__Task goal__.
All that is wanted is a word-for-word copy of the line with "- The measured" and every line after it in the data below.

__Recorded data__.
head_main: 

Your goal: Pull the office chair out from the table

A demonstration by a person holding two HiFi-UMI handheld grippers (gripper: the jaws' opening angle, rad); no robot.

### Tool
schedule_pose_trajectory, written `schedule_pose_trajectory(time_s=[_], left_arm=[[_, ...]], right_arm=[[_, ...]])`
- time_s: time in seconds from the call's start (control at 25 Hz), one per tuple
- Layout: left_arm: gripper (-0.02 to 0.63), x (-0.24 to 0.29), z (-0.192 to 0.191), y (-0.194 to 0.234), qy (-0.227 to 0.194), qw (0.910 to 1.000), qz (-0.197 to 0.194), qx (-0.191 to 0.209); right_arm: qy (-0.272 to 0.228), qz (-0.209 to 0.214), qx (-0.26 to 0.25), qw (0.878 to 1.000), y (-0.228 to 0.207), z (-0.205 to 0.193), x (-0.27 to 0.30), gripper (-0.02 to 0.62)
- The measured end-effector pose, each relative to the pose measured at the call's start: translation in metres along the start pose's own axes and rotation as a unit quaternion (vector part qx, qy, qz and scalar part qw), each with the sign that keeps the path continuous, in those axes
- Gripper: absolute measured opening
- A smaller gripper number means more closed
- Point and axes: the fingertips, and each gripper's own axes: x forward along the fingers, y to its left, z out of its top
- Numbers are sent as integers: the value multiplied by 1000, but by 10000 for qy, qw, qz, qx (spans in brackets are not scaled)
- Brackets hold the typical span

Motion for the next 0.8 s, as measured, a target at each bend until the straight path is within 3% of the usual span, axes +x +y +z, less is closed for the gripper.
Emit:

__Expected answer__.
- The measured end-effector pose, each relative to the pose measured at the call's start: translation in metres along the start pose's own axes and rotation as a unit quaternion (vector part qx, qy, qz and scalar part qw), each with the sign that keeps the path continuous, in those axes
- Gripper: absolute measured opening
- A smaller gripper number means more closed
- Point and axes: the fingertips, and each gripper's own axes: x forward along the fingers, y to its left, z out of its top
- Numbers are sent as integers: the value multiplied by 1000, but by 10000 for qy, qw, qz, qx (spans in brackets are not scaled)
- Brackets hold the typical span

Motion for the next 0.8 s, as measured, a target at each bend until the straight path is within 3% of the usual span, axes +x +y +z, less is closed for the gripper.
Emit:

What precedes this is the full answer.